The page requested was written in HyperText Markup Language (HTML), a set of instructions that tells a client computer how to assemble a webpage and show it on the user’s monitor. HTML, also invented by Sir Timothy Berners-Lee and his team at CERN, still forms the basis of all websites and thus of the World Wide Web – another idea first proposed by the British scientist who, to cap it all, also built the first-ever web browser.
The world’s first website went live on August 6, 1991 at www.info.cern.ch. It explained the workings of the web, gave details about the people involved, and offered software free of charge for designing, hosting, and browsing websites.
It is hard to overstate the value of Sir Timothy’s work. Without it, the Internet as we know it would simply not exist. However, the fact that it does and changed life profoundly, may also be attributed to the decision made early on by Sir Timothy Berners-Lee to refrain from seeking monetary gain from his many inventions. He made all his ideas freely available and did not apply for any patents.
To manage the World Wide Web, Sir Timothy – now employed by the Massachusetts Institute of Technology – in 1994 founded W3C, the consortium that still is the international standards organisation for the web. W3C is made up of 385 representatives from business, academia, governments, non-profit organisations and individuals. Sir Timothy Berners-Lee remains the consortium’s director.
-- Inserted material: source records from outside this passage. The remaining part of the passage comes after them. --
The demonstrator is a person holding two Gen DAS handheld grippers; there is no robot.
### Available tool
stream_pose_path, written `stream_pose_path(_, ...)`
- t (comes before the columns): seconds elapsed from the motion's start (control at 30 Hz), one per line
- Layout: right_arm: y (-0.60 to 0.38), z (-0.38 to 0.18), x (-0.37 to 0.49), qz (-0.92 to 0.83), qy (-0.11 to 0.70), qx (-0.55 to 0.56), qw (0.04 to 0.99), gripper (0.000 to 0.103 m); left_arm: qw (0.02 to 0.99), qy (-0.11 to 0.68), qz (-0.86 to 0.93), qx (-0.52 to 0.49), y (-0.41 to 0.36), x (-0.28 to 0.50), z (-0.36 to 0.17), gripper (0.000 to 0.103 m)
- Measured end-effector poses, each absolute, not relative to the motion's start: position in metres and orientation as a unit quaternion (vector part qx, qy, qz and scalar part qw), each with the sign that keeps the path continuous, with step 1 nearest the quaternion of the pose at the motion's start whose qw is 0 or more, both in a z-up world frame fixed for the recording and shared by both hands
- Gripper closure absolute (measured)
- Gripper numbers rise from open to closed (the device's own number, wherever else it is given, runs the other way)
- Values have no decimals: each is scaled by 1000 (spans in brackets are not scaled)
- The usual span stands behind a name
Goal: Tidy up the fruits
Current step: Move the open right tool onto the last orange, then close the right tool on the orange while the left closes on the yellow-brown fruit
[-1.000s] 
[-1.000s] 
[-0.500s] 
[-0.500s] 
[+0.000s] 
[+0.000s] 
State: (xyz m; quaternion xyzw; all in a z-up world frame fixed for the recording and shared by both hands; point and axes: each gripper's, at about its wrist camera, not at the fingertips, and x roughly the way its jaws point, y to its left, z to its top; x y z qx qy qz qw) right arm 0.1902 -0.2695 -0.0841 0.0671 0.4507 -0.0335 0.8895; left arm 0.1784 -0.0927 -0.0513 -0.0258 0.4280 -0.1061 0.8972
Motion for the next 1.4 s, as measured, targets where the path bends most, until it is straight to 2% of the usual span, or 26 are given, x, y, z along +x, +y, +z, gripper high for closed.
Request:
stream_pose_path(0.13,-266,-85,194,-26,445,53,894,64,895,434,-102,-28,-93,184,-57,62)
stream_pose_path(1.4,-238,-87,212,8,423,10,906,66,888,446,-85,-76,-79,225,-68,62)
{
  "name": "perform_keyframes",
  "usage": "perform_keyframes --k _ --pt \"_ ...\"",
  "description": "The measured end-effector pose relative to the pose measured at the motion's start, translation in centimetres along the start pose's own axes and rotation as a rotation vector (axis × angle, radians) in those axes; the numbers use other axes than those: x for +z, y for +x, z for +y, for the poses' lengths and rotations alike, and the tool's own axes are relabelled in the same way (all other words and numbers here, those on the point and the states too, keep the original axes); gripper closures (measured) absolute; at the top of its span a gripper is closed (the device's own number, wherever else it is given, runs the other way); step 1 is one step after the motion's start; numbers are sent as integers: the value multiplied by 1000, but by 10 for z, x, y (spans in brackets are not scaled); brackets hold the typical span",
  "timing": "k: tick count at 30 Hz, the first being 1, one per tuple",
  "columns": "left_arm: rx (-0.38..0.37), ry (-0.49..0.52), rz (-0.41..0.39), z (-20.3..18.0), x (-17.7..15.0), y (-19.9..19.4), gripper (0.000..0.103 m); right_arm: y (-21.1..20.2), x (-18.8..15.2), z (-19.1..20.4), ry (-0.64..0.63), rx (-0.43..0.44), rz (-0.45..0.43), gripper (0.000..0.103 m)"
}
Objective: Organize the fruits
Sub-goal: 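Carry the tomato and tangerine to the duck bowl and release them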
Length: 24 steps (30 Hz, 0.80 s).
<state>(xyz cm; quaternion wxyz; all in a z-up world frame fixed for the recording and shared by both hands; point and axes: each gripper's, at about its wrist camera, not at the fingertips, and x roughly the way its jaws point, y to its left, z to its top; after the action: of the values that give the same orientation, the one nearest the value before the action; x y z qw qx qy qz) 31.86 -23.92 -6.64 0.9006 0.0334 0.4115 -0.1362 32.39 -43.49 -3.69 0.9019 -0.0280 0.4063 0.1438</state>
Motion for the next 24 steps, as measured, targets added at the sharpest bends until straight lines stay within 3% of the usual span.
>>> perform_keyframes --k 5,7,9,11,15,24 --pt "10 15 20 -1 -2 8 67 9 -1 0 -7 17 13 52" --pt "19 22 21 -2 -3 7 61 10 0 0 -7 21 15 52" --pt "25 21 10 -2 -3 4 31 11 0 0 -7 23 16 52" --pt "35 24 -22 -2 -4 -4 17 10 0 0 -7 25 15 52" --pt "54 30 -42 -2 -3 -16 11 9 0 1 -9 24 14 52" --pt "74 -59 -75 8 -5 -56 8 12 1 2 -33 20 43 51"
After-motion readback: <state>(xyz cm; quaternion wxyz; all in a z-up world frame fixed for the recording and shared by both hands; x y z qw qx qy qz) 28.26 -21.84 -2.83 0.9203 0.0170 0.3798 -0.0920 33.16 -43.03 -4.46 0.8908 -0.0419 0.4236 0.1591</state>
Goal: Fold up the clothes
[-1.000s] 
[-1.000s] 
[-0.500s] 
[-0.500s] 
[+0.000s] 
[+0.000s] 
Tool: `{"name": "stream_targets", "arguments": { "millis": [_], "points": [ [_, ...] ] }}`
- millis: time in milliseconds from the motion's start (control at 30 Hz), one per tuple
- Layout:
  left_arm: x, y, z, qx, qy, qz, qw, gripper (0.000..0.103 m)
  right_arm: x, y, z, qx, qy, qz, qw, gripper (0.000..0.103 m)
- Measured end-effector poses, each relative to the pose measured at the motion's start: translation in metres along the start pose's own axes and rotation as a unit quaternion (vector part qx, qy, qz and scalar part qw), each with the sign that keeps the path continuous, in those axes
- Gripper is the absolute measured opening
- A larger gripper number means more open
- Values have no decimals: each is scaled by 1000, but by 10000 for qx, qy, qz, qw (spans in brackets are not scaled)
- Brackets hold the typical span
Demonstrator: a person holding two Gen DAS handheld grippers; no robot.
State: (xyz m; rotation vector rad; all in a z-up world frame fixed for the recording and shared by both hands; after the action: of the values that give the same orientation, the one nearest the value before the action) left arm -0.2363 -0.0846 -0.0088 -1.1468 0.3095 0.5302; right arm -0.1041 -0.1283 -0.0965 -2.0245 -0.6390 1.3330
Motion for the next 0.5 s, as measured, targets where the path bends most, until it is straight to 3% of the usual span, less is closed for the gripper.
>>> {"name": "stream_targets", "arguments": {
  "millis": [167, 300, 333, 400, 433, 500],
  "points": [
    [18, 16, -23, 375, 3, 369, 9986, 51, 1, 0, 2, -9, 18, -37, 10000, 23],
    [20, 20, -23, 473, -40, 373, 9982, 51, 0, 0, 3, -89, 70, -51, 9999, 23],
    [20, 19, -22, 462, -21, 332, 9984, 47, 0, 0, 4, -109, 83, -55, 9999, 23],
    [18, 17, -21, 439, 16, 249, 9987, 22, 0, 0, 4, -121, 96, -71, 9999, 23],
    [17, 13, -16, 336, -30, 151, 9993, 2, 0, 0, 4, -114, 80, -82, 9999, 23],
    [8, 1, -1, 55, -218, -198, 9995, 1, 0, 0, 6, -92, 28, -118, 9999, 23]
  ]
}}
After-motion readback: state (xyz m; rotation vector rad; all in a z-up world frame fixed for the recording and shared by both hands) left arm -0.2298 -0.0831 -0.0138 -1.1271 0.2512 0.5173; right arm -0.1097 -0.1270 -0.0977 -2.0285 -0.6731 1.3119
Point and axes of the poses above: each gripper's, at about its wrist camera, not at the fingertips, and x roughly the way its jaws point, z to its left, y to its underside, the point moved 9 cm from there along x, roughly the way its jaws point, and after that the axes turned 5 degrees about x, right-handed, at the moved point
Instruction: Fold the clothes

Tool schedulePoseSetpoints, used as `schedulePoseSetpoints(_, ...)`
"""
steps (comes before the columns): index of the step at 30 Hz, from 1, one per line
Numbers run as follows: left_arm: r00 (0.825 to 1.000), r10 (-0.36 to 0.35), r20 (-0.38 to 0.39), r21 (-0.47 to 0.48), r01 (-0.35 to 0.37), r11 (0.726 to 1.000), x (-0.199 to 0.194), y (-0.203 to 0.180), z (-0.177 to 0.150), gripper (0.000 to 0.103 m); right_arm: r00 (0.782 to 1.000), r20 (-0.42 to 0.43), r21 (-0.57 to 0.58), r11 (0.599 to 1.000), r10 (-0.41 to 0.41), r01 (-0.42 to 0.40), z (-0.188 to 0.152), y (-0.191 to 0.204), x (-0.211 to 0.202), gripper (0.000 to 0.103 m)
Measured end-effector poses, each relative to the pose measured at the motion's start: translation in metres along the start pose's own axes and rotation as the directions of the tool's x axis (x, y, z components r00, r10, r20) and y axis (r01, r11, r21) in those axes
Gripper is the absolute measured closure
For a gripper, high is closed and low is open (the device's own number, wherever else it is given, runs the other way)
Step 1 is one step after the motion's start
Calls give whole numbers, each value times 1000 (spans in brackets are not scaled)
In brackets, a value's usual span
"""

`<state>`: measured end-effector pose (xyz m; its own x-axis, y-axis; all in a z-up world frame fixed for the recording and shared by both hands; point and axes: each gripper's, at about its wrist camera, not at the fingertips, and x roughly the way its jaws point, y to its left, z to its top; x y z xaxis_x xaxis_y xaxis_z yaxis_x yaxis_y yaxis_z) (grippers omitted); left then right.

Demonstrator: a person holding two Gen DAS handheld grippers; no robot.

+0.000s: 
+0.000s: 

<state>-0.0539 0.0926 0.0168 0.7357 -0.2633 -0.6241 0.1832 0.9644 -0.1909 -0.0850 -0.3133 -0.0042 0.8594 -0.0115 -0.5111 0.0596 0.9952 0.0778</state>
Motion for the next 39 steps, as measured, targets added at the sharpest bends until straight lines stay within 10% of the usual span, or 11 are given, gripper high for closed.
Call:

Currently, Sir Timothy is engaged in promoting the concept of net neutrality which holds that both Internet Service Providers (ISPs) and governmental authorities should treat all information travelling the Internet equally. “Threats to the Internet, such as companies or governments that interfere with or snoop on Internet traffic, compromise basic human network rights,” argues Sir Timothy.
The British computer scientist also lends his active support to initiatives that aim to improve access to official data. In the UK, he has been asked to help structure and launch data.co.uk, a government-sponsored project that seeks to make all data acquired for official purposes available to the public. “This project signals a wider cultural change in government based on an assumption that information should be in the public domain unless there is a good reason for it not to be – not the other way around.”
In October 2013, Sir Timothy Berners-Lee got the Big Four of the industry – Google, Facebook, Microsoft, and Intel – to join forces in the Alliance for Affordable Internet, an initiative that hopes to drive down network access costs in the developing world where still only 31% of the population is online. The alliance hopes to improve and broaden Internet access as well and has now adopted the target of the UN’s Broadband Commission which wants to see access charges limited to less than 5% of average monthly income in any given country.
Sir Timothy Berners-Lee did not just invent the World Wide Web and nearly all it entails; he was and remains instrumental in promoting and disseminating the web as a powerful tool for human development and progress.